TASK INSTRUCTIONS: Find every line below with the word "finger" in it, and copy each one.

THE RECORDS:
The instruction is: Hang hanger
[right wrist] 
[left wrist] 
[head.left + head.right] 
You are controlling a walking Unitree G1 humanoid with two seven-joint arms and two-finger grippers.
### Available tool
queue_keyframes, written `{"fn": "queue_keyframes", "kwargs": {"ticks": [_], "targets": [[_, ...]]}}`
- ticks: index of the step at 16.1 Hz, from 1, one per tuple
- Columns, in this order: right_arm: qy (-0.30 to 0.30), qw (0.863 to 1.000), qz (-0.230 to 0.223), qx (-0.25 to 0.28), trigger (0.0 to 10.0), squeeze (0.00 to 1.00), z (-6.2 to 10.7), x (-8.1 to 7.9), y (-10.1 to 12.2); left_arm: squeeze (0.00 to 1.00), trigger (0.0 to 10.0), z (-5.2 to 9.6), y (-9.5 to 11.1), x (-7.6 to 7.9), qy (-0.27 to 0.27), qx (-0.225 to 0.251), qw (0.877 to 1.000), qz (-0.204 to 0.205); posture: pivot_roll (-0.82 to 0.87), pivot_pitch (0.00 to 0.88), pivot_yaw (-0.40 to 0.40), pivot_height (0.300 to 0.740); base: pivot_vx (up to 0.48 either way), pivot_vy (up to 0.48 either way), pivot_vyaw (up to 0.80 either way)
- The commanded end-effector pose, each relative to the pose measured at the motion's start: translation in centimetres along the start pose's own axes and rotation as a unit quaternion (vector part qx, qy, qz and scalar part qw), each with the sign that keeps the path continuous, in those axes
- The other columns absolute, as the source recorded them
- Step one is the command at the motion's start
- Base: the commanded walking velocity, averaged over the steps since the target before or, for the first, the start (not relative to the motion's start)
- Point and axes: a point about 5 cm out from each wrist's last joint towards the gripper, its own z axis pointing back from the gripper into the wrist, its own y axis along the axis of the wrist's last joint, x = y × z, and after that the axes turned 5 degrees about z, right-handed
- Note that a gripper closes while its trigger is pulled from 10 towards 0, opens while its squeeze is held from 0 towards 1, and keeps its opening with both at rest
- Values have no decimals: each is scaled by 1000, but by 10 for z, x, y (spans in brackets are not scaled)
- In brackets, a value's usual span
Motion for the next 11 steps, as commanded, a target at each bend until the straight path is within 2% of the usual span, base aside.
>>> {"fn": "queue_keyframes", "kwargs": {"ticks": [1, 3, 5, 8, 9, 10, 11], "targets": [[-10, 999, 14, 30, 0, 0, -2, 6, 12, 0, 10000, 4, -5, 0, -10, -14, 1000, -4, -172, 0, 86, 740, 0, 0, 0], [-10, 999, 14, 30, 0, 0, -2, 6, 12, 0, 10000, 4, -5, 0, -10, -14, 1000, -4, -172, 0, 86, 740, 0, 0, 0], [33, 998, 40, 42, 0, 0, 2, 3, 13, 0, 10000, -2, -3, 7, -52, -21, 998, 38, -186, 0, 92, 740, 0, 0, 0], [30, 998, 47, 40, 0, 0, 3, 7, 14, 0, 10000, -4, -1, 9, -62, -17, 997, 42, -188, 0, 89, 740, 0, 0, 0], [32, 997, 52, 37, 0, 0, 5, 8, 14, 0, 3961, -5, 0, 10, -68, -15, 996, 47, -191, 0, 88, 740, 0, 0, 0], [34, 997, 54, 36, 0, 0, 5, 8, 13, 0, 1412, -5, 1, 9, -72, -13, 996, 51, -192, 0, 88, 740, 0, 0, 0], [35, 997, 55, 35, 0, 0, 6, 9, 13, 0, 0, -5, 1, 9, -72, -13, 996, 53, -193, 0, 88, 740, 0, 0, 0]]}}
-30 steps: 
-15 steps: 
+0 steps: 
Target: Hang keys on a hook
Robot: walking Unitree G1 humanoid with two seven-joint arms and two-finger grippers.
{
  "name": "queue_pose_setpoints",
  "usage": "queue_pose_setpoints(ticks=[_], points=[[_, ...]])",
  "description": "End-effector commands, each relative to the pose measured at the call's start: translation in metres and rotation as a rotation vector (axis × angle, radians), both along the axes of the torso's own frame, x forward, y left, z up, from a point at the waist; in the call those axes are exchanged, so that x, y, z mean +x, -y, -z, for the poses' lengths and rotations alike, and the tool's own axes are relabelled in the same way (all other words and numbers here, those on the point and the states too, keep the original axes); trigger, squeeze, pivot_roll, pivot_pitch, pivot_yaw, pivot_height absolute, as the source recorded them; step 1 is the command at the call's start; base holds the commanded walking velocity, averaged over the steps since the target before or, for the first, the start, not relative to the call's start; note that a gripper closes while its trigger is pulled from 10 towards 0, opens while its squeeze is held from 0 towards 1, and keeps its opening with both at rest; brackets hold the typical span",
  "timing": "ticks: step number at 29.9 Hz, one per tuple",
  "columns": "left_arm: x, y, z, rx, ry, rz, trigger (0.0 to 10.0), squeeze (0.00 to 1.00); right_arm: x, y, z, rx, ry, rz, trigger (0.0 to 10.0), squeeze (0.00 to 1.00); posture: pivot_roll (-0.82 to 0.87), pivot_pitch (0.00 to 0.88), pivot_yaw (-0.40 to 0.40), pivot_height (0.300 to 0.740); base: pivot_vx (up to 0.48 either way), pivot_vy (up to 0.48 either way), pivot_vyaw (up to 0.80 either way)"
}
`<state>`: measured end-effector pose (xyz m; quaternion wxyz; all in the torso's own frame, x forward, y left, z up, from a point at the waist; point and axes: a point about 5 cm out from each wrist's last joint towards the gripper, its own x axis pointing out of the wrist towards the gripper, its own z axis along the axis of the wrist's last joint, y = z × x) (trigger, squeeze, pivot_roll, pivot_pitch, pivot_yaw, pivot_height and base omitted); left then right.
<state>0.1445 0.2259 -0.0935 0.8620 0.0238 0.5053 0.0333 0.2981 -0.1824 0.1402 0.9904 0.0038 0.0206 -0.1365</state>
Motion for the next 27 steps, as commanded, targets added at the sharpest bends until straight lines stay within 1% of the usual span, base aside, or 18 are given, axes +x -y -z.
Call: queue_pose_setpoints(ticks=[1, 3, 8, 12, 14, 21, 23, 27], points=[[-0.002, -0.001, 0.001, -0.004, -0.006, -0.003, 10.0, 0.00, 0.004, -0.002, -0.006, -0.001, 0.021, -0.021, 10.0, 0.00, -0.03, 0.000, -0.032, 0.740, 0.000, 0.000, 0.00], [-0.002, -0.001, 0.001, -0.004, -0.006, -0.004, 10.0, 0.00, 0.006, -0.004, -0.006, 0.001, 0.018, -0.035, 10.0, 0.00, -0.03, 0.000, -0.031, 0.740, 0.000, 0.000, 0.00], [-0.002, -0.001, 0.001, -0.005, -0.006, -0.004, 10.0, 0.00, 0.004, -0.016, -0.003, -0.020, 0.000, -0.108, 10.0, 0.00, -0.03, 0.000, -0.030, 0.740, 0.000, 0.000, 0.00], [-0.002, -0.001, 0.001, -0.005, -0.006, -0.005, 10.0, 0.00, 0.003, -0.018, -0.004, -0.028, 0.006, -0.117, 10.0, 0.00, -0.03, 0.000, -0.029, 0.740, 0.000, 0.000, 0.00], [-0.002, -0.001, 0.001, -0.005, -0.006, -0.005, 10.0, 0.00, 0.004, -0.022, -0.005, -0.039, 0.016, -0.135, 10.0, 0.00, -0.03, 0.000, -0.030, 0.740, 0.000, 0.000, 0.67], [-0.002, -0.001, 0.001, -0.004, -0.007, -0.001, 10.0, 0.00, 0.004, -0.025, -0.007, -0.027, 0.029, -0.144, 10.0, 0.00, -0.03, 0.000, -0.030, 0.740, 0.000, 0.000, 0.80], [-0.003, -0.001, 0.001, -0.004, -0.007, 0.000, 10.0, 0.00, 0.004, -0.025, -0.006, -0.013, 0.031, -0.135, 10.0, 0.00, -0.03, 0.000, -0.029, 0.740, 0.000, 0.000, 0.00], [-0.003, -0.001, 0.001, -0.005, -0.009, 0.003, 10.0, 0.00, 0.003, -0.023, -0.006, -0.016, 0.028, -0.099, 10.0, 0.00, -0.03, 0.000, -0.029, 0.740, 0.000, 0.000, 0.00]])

EXERCISE SOLUTION:
You are controlling a walking Unitree G1 humanoid with two seven-joint arms and two-finger grippers.
Robot: walking Unitree G1 humanoid with two seven-joint arms and two-finger grippers.

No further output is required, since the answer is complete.